As always, we are caught between the needs and expectations of patients on the one hand, and the need not to use tools that are potentially dangerous because they are poorly evaluated. After all, an AI that is used to make a medical decision could do less well than a human. We must therefore be certain that the evaluation was well conducted.
In the United States, some diagnostic aid AIs are already on the market. Have they been well evaluated?
Not really. The validation of medical devices depends on the level of danger of their use: a new dressing will be level 1, while software intended to diagnose lung cancer will rather be level 4. The FDA has authorized around fifteen AIs from level 4, for the diagnosis of cardiac disorders, cerebral hemorrhages, or tumours, but almost none have been rigorously evaluated. This poses a problem, because devices are marketed without knowing whether they are effective and safe.
The very evaluation of these medical devices remains a stammering field…
Scientists begin to publish methodological guides. The general idea is that there should be three stages. First, an “in silico” validation: the algorithm is run on an existing data set, the result of which is known.

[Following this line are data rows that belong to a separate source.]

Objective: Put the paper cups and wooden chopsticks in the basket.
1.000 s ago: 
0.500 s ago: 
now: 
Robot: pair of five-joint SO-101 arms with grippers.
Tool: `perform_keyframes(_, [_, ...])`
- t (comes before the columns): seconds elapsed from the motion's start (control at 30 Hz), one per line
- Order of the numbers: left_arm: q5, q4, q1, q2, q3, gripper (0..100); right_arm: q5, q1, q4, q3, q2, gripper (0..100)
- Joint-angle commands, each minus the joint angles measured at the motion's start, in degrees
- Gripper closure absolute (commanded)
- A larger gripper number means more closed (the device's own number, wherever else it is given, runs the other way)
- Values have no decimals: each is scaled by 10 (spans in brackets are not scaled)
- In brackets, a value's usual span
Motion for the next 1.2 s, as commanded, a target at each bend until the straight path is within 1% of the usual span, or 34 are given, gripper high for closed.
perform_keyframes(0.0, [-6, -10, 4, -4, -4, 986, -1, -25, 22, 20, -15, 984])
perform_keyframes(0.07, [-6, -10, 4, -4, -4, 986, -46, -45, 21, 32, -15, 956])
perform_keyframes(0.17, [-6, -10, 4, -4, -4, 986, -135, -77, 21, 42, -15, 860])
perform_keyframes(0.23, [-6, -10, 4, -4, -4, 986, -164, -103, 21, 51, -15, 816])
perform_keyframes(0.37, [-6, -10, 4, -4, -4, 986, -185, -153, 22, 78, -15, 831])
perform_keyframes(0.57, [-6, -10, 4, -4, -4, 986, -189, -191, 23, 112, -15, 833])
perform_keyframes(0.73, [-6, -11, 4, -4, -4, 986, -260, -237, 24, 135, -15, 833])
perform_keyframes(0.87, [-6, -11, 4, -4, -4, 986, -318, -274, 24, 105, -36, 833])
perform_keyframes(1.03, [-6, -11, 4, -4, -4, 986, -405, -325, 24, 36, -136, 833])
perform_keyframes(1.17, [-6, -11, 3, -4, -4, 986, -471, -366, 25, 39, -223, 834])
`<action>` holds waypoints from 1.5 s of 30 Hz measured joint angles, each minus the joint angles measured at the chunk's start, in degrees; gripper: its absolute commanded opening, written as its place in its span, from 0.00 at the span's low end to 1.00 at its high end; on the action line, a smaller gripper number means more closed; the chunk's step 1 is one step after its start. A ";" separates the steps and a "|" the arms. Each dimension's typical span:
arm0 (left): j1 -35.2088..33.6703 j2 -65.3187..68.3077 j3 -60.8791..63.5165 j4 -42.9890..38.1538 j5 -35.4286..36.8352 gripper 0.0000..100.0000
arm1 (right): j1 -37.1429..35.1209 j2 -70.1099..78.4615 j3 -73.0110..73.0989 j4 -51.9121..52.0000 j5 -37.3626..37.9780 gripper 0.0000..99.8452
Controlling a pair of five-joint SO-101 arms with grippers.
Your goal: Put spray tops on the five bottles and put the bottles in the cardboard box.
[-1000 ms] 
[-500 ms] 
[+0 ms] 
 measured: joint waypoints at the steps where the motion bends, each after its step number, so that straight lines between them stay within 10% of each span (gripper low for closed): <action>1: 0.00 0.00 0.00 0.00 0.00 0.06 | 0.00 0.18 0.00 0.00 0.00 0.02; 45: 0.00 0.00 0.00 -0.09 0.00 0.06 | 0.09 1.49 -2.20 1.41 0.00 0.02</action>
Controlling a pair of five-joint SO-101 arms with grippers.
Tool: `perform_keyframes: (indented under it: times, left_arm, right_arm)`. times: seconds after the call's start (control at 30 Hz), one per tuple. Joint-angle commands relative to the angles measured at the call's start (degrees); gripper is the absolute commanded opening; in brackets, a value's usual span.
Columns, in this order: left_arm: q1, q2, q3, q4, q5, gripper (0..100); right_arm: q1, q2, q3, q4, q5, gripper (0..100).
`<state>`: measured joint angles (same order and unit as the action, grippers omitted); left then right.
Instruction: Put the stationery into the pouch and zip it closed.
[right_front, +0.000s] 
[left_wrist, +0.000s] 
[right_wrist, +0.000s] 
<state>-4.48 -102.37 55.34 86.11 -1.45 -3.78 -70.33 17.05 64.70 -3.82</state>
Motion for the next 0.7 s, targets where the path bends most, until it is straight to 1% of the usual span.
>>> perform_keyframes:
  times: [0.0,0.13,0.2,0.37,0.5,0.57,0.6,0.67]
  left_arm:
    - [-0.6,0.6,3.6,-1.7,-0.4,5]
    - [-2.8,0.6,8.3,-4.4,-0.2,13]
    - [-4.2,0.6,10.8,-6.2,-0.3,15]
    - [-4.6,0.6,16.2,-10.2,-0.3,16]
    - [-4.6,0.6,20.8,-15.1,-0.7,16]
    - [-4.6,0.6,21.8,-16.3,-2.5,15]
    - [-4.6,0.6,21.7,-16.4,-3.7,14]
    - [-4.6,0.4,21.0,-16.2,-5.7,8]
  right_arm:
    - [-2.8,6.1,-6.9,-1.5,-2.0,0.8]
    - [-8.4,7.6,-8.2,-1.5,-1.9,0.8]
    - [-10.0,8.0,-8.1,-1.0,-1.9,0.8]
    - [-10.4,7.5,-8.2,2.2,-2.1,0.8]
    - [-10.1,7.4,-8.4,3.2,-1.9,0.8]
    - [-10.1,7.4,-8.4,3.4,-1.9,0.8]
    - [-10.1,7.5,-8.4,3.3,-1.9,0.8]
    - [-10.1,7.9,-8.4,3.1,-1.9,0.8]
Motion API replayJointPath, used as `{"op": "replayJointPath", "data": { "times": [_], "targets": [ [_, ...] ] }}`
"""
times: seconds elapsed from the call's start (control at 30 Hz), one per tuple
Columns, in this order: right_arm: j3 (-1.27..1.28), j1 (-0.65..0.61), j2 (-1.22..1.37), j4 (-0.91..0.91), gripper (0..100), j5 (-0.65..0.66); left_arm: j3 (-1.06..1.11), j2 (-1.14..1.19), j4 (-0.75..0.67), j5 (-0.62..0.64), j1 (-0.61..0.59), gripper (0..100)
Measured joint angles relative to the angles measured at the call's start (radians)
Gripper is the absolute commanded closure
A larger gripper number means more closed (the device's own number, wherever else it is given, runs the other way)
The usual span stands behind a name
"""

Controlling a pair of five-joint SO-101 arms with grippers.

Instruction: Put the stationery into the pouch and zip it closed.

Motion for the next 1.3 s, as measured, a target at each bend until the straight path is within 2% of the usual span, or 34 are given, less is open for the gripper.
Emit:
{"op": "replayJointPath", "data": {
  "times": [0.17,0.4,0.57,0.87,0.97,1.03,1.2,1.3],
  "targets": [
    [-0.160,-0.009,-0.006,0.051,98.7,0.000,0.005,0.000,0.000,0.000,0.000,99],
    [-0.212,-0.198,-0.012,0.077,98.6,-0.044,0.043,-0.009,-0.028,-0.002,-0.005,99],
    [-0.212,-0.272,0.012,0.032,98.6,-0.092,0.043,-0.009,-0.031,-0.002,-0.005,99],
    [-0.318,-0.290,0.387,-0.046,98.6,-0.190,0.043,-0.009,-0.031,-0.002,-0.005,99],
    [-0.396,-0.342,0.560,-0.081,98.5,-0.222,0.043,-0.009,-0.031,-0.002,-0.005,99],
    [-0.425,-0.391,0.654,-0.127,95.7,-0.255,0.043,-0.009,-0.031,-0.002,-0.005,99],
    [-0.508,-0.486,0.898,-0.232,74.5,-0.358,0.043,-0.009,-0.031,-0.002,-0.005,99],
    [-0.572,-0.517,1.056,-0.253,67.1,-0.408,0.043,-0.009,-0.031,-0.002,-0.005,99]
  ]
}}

Then there is a first study “in real life”, then finally within the framework of a therapeutic trial on a larger scale. This is similar to what is done for drugs, even if not everything is directly transposable because there are specific questions for AI.
Which ones?
Some algorithms can continuously learn from new cases. It’s really very specific: in this case, we’ll have to check that they don’t lose efficiency over time. Another example, it will not only be necessary to validate the algorithm, but also to ensure that the interfaces are well understood, so that it is used wisely.
But in fact, the question of evaluation remains largely unexplored, and very few studies include all the quality criteria that would be necessary. But they will arrive because little by little, the experts of the major scientific journals will ask for them. Of course, these criteria will also have to be approved, and adopted, by the health authorities responsible for authorizing medical devices. At this stage, most are just beginning to work on it.
What are the challenges for doctors?
Physicians should not reject these new technologies outright. On the contrary, our involvement is essential because it is also our responsibility to offer patients useful and safe treatments. We are the only ones to take the Hippocratic oath – primum non nocere, first do no harm. Practitioners and medical students will therefore have to be trained in order to be able to distinguish good algorithms from those that are useless, on the model of courses in biostatistics which help us to interpret studies on the effectiveness of drugs. In addition, many believe that hospitals will have artificial intelligence departments to continuously assess these tools, as they already do for scanners and MRIs. We are going to see a proliferation of new professions.
In your book, you warn of the risk of seeing doctors eventually lose their skills, by dint of delegating tasks to algorithms. Aren’t we still very far from it?
Not that much. Take “contouring” in radiotherapy: if we entrust this task to AI, we will know how to perform it less and less. In this case, how are we going to teach it to future doctors? And if no one is there to teach it, how will we do afterwards to check that the AI does not do anything? These prospects are proving quite dizzying… For now, these questions will only arise for a small number of medical procedures. But who can say where we will be in 10 or 15 years from now?